I studied him for a moment, taking in the steadiness of his voice. This wasn’t the man I’d met a few weeks ago who kept everything at arm’s length. This was someone who’d decided to stand in the mess instead of stepping around it.
“You didn’t have to take that on,” I said.
“I know.” He met my gaze. “But I wanted you coming back to something solid. Not a ticking clock.”
Something in my chest shifted at that.
We stood there for a while longer, the barn quiet around us. Rio blew softly behind me, Calla shifting in her stall like she knew exactly how close I was to happy. Outside, the late light stretched long across the pasture, the world slowing into evening.

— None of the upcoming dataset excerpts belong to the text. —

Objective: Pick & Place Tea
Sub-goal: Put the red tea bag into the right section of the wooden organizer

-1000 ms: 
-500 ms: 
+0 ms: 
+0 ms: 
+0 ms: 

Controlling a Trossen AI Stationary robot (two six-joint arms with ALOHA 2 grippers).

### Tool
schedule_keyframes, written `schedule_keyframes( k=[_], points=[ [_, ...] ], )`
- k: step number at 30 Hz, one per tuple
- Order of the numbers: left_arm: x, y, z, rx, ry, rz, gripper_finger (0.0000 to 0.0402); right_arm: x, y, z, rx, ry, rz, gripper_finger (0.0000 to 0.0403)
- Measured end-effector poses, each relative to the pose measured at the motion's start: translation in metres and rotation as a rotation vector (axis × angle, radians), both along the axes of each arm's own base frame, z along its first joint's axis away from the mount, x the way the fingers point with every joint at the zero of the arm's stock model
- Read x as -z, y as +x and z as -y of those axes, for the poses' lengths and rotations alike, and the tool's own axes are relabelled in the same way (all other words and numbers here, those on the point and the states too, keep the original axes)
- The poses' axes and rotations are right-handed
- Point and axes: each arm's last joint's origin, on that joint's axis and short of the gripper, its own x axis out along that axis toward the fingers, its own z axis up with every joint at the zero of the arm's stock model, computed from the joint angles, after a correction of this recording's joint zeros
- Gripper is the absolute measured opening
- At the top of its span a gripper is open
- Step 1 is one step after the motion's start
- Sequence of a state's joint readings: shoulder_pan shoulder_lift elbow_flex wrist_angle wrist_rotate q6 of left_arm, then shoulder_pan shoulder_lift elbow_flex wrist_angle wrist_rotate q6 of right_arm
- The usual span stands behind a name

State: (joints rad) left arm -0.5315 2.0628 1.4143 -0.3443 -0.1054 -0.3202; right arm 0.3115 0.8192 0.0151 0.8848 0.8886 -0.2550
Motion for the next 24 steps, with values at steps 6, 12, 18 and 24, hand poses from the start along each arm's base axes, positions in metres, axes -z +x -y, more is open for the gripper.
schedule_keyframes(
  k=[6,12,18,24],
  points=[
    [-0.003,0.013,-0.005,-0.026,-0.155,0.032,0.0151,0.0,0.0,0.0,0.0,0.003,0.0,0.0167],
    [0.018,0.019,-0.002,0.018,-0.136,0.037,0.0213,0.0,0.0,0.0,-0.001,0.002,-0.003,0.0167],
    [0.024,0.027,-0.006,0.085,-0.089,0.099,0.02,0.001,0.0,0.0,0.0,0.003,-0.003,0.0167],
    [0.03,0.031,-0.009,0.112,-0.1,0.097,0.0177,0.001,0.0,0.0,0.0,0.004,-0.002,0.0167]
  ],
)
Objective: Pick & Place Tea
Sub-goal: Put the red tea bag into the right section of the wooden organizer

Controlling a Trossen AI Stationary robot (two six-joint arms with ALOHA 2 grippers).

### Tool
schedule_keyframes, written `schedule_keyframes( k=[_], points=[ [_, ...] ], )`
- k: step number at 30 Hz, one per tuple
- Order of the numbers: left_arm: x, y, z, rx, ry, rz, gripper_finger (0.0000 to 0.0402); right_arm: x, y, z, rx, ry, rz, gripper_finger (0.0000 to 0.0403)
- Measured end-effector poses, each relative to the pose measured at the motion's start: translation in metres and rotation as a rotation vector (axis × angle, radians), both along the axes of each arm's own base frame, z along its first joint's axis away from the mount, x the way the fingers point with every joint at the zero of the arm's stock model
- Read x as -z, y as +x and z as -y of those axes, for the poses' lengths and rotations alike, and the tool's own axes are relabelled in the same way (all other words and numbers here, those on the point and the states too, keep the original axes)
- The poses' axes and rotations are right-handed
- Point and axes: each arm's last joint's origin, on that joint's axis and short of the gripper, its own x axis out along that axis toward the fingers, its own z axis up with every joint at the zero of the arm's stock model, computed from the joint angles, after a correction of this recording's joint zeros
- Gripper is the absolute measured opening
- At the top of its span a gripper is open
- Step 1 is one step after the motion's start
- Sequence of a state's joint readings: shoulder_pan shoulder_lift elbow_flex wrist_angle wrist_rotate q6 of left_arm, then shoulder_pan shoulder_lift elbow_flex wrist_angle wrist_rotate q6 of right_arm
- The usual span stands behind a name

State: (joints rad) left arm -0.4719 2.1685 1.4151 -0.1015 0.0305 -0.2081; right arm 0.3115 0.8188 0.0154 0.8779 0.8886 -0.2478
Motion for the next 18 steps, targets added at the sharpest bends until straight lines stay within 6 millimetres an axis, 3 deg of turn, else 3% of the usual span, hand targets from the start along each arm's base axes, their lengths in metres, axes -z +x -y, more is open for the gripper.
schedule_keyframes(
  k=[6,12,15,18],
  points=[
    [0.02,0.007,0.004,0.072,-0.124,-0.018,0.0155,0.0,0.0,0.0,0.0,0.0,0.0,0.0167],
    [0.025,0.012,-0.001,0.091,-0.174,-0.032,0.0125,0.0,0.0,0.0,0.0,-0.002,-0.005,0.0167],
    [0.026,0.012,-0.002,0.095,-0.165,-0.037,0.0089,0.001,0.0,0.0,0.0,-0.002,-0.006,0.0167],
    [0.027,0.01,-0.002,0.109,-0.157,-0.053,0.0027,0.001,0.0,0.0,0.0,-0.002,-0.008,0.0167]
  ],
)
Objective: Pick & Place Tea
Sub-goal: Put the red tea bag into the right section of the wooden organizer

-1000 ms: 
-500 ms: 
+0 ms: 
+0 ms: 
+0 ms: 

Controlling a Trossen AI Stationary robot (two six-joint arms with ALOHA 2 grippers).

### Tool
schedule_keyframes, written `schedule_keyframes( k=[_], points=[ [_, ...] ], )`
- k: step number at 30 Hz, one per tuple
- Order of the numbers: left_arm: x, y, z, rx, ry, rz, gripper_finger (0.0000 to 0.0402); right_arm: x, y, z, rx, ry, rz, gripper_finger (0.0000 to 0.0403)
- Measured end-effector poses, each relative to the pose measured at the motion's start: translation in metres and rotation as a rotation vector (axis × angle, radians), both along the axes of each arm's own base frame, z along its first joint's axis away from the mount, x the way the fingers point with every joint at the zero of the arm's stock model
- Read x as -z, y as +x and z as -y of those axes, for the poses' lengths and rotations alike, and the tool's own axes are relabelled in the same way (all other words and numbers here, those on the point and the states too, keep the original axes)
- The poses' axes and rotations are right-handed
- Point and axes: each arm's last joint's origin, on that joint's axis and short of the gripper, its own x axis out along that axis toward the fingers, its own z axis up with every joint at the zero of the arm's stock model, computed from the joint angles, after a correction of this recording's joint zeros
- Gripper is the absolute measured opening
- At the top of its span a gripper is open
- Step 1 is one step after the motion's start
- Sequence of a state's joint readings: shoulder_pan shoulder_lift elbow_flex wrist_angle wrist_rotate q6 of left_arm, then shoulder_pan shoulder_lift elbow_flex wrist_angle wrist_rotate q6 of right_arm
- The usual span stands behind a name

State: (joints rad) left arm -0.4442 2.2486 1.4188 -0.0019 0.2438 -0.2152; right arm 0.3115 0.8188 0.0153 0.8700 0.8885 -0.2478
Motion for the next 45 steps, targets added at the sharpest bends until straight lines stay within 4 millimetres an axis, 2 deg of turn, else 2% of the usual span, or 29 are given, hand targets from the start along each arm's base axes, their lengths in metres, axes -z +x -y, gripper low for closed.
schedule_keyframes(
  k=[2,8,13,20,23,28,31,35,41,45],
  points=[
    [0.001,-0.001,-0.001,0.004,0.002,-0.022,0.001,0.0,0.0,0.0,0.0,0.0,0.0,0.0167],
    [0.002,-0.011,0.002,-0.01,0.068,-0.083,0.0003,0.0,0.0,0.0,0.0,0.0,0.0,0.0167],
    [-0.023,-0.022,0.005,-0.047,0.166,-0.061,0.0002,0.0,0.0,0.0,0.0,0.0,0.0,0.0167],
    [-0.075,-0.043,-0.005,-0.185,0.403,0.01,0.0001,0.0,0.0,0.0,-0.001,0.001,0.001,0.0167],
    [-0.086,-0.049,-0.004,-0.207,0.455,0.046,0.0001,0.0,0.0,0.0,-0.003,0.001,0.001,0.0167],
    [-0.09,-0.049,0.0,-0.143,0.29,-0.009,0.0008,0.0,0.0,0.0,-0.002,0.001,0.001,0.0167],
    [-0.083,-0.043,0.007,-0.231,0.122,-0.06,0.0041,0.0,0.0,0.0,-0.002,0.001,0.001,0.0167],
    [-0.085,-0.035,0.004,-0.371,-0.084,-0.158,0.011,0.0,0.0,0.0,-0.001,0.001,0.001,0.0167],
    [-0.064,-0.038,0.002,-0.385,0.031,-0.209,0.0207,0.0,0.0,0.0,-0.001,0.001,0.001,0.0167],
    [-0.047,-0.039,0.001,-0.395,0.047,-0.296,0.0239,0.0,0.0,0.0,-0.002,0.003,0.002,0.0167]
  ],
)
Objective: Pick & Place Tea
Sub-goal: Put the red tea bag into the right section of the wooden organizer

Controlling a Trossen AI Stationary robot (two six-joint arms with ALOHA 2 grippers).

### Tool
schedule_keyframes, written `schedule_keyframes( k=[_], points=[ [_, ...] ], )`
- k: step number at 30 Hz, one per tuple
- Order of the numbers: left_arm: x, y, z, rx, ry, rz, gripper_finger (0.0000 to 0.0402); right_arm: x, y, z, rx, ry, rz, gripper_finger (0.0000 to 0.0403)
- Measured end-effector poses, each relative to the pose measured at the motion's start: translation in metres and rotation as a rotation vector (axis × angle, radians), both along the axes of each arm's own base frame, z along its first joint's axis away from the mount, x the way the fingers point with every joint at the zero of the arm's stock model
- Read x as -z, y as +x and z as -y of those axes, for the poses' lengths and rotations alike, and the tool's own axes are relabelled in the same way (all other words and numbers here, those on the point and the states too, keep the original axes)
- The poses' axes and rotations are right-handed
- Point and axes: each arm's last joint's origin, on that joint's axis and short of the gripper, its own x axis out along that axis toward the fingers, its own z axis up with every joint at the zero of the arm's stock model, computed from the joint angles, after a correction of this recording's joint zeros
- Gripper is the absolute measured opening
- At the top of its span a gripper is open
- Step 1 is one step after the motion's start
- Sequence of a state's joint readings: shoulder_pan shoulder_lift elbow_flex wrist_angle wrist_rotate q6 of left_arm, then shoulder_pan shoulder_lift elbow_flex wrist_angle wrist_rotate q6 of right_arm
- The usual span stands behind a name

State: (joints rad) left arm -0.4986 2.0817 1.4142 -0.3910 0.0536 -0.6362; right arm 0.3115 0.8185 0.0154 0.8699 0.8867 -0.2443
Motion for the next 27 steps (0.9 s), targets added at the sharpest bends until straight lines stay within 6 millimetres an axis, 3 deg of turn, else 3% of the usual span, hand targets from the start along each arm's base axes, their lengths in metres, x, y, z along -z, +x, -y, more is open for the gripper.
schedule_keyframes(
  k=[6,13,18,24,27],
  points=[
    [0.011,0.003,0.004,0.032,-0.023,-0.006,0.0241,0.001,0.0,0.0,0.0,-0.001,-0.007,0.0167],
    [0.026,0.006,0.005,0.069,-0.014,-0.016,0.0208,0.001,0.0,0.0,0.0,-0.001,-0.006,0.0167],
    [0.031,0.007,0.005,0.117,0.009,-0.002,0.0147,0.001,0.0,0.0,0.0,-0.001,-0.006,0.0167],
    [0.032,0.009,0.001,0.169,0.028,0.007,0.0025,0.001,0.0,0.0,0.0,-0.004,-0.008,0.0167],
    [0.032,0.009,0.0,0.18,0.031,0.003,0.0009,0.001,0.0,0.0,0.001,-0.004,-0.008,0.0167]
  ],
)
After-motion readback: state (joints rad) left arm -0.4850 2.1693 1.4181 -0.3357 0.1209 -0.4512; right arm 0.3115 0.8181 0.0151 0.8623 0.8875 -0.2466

“There’s one more thing.” Dawson laced his fingers with mine and squeezed. “I talked to the rodeo committee while you were gone. There’s a place for you here for the season if you want it. And if you don’t, I’ll fly out as often as I can to see you wherever you end up.”
I blinked. “You didn’t have to do that.”
“I know.” He paused, nudging my chin up so I’d meet his gaze. “But I wanted to I want you here, Trouble. If that’s where you want to be, I want you with me.”
That did it.
I let go of his hand and buried myself in his arms. “I love you.”
The words didn’t feel heavy or awkward. They felt inevitable.
His grip tightened, just a little. “I love you too.”
The ranch breathed around us, familiar and steady. The rodeo still loomed. The future still held questions. But Dawson was here. I was here. Two people who’d stopped bracing for goodbye and started walking forward instead. And for now, that was everything.